[WHAT THE TASK REQUIRES]: Only lines that contain the string "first" should be returned from the material below.

[COLLECTED DATA]:

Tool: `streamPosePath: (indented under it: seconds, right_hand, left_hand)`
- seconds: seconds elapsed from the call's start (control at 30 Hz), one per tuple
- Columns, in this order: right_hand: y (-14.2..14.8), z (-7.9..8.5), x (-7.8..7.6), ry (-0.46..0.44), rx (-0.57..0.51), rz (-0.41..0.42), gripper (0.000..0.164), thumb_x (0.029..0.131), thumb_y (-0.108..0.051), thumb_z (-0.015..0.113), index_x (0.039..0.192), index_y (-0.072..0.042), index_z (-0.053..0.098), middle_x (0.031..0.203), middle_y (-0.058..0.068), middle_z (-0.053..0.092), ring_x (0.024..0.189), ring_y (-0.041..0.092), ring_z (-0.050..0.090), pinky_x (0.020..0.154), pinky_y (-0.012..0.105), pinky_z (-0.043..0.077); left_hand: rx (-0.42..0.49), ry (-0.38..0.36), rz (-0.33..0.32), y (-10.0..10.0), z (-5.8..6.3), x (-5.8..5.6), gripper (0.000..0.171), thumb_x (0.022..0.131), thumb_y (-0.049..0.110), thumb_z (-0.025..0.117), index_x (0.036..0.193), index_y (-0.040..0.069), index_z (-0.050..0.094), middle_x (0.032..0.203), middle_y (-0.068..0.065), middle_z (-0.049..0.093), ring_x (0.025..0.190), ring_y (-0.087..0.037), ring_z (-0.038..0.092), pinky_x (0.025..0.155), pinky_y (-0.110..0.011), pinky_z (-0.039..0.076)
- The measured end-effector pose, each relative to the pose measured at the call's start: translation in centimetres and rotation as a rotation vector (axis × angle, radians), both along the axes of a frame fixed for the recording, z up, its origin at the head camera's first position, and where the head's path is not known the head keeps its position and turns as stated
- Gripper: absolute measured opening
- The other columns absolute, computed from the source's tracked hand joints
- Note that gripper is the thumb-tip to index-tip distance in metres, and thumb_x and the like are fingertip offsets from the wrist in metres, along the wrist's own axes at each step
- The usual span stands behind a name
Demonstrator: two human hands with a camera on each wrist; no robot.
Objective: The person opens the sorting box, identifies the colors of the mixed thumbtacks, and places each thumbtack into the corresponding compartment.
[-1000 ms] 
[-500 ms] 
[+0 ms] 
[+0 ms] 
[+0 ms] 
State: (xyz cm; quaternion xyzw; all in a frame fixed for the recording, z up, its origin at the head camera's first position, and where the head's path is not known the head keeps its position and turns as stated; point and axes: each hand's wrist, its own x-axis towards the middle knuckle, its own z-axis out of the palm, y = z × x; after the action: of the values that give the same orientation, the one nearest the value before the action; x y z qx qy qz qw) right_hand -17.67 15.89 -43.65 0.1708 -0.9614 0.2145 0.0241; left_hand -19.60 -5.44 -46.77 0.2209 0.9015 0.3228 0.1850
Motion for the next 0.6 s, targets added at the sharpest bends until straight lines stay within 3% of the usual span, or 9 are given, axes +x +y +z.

[RESPONSE TO THE TASK]:
- The measured end-effector pose, each relative to the pose measured at the call's start: translation in centimetres and rotation as a rotation vector (axis × angle, radians), both along the axes of a frame fixed for the recording, z up, its origin at the head camera's first position, and where the head's path is not known the head keeps its position and turns as stated
State: (xyz cm; quaternion xyzw; all in a frame fixed for the recording, z up, its origin at the head camera's first position, and where the head's path is not known the head keeps its position and turns as stated; point and axes: each hand's wrist, its own x-axis towards the middle knuckle, its own z-axis out of the palm, y = z × x; after the action: of the values that give the same orientation, the one nearest the value before the action; x y z qx qy qz qw) right_hand -17.67 15.89 -43.65 0.1708 -0.9614 0.2145 0.0241; left_hand -19.60 -5.44 -46.77 0.2209 0.9015 0.3228 0.1850

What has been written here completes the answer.